▸ Aim of the exercise: Each record below needs to be written out exactly as it appears.

§

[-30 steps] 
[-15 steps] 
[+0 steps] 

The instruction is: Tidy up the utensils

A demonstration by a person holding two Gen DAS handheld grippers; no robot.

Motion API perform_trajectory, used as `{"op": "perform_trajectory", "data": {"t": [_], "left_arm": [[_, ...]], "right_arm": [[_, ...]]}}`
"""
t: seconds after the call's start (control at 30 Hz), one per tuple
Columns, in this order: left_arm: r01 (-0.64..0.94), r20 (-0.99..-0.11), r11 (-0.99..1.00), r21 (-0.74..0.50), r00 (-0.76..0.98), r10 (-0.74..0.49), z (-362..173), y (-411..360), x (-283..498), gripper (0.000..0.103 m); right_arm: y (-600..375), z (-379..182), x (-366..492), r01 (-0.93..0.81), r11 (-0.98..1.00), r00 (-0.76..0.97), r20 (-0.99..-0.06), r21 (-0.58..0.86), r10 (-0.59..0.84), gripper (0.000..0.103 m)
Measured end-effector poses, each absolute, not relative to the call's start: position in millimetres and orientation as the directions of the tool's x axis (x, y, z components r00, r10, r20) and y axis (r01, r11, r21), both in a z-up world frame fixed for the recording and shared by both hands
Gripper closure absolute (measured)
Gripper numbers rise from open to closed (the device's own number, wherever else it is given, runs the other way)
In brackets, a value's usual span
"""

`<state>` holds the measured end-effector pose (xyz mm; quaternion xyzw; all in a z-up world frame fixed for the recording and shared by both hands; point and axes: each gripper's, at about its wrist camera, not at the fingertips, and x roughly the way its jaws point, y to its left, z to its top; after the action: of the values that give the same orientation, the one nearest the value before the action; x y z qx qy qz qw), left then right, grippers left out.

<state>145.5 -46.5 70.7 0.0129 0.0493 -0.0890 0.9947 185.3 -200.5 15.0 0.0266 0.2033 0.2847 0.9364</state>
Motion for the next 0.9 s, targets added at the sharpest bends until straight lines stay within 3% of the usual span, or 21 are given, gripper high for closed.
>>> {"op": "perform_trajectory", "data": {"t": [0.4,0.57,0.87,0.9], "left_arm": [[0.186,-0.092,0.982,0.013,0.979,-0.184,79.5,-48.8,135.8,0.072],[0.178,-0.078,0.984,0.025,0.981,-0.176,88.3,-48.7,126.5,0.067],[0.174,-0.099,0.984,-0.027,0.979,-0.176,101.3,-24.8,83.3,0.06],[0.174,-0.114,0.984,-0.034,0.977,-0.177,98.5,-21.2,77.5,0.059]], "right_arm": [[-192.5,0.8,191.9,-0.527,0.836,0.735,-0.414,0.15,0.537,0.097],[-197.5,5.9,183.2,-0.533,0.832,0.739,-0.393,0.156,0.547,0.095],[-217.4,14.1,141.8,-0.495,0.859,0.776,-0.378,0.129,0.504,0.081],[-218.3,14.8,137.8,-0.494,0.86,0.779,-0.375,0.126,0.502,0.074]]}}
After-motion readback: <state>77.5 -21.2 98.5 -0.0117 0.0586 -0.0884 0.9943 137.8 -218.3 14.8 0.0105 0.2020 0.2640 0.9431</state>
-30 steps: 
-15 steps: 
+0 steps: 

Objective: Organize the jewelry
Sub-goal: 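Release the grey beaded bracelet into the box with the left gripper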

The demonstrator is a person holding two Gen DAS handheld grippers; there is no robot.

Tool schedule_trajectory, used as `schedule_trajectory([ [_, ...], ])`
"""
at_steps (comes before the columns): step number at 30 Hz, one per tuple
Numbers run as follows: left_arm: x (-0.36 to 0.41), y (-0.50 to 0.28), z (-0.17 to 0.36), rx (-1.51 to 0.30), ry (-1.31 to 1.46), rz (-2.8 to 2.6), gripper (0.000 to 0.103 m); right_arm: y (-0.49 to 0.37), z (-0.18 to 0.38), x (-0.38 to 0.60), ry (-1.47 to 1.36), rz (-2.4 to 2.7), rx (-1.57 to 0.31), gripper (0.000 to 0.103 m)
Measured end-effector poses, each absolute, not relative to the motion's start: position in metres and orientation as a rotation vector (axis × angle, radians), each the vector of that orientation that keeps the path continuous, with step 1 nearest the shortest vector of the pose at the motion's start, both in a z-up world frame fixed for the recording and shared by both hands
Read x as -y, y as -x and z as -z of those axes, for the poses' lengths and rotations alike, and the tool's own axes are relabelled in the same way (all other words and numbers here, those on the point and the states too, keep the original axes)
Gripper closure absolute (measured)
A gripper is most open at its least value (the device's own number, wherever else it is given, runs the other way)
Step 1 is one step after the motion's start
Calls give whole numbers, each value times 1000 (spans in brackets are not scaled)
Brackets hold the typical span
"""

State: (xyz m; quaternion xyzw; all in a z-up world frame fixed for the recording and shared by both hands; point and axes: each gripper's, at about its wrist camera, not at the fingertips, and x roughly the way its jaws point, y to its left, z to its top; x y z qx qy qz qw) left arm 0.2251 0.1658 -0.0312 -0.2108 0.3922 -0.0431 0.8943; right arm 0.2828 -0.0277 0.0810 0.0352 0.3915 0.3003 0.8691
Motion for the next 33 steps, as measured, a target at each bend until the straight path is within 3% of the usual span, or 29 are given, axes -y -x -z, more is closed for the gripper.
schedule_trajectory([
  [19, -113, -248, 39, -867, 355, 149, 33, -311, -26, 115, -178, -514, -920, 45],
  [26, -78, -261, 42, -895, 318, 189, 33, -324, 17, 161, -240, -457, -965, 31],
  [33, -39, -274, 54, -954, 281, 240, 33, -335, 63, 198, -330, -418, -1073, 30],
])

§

▸ Response to the task:
[-30 steps] 
[-15 steps] 
[+0 steps] 

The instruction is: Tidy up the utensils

A demonstration by a person holding two Gen DAS handheld grippers; no robot.

Motion API perform_trajectory, used as `{"op": "perform_trajectory", "data": {"t": [_], "left_arm": [[_, ...]], "right_arm": [[_, ...]]}}`
"""
t: seconds after the call's start (control at 30 Hz), one per tuple
Columns, in this order: left_arm: r01 (-0.64..0.94), r20 (-0.99..-0.11), r11 (-0.99..1.00), r21 (-0.74..0.50), r00 (-0.76..0.98), r10 (-0.74..0.49), z (-362..173), y (-411..360), x (-283..498), gripper (0.000..0.103 m); right_arm: y (-600..375), z (-379..182), x (-366..492), r01 (-0.93..0.81), r11 (-0.98..1.00), r00 (-0.76..0.97), r20 (-0.99..-0.06), r21 (-0.58..0.86), r10 (-0.59..0.84), gripper (0.000..0.103 m)
Measured end-effector poses, each absolute, not relative to the call's start: position in millimetres and orientation as the directions of the tool's x axis (x, y, z components r00, r10, r20) and y axis (r01, r11, r21), both in a z-up world frame fixed for the recording and shared by both hands
Gripper closure absolute (measured)
Gripper numbers rise from open to closed (the device's own number, wherever else it is given, runs the other way)
In brackets, a value's usual span
"""

`<state>` holds the measured end-effector pose (xyz mm; quaternion xyzw; all in a z-up world frame fixed for the recording and shared by both hands; point and axes: each gripper's, at about its wrist camera, not at the fingertips, and x roughly the way its jaws point, y to its left, z to its top; after the action: of the values that give the same orientation, the one nearest the value before the action; x y z qx qy qz qw), left then right, grippers left out.

<state>145.5 -46.5 70.7 0.0129 0.0493 -0.0890 0.9947 185.3 -200.5 15.0 0.0266 0.2033 0.2847 0.9364</state>
Motion for the next 0.9 s, targets added at the sharpest bends until straight lines stay within 3% of the usual span, or 21 are given, gripper high for closed.
>>> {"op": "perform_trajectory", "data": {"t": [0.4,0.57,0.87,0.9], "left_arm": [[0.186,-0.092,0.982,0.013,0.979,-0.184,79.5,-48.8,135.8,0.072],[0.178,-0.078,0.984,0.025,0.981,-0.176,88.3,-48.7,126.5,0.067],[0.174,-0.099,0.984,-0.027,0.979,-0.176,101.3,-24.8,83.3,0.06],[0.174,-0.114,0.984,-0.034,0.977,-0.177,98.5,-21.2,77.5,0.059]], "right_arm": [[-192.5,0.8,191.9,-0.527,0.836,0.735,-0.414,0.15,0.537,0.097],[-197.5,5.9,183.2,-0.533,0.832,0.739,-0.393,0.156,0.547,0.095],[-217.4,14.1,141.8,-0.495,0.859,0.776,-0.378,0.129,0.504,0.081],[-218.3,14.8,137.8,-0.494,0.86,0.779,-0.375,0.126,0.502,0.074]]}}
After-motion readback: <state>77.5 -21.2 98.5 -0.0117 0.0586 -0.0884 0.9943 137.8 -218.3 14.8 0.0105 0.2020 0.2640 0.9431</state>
-30 steps: 
-15 steps: 
+0 steps: 

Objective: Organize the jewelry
Sub-goal: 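Release the grey beaded bracelet into the box with the left gripper
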
The demonstrator is a person holding two Gen DAS handheld grippers; there is no robot.

Tool schedule_trajectory, used as `schedule_trajectory([ [_, ...], ])`
"""
at_steps (comes before the columns): step number at 30 Hz, one per tuple
Numbers run as follows: left_arm: x (-0.36 to 0.41), y (-0.50 to 0.28), z (-0.17 to 0.36), rx (-1.51 to 0.30), ry (-1.31 to 1.46), rz (-2.8 to 2.6), gripper (0.000 to 0.103 m); right_arm: y (-0.49 to 0.37), z (-0.18 to 0.38), x (-0.38 to 0.60), ry (-1.47 to 1.36), rz (-2.4 to 2.7), rx (-1.57 to 0.31), gripper (0.000 to 0.103 m)
Measured end-effector poses, each absolute, not relative to the motion's start: position in metres and orientation as a rotation vector (axis × angle, radians), each the vector of that orientation that keeps the path continuous, with step 1 nearest the shortest vector of the pose at the motion's start, both in a z-up world frame fixed for the recording and shared by both hands
Read x as -y, y as -x and z as -z of those axes, for the poses' lengths and rotations alike, and the tool's own axes are relabelled in the same way (all other words and numbers here, those on the point and the states too, keep the original axes)
Gripper closure absolute (measured)
A gripper is most open at its least value (the device's own number, wherever else it is given, runs the other way)
Step 1 is one step after the motion's start
Calls give whole numbers, each value times 1000 (spans in brackets are not scaled)
Brackets hold the typical span
"""

State: (xyz m; quaternion xyzw; all in a z-up world frame fixed for the recording and shared by both hands; point and axes: each gripper's, at about its wrist camera, not at the fingertips, and x roughly the way its jaws point, y to its left, z to its top; x y z qx qy qz qw) left arm 0.2251 0.1658 -0.0312 -0.2108 0.3922 -0.0431 0.8943; right arm 0.2828 -0.0277 0.0810 0.0352 0.3915 0.3003 0.8691
Motion for the next 33 steps, as measured, a target at each bend until the straight path is within 3% of the usual span, or 29 are given, axes -y -x -z, more is closed for the gripper.
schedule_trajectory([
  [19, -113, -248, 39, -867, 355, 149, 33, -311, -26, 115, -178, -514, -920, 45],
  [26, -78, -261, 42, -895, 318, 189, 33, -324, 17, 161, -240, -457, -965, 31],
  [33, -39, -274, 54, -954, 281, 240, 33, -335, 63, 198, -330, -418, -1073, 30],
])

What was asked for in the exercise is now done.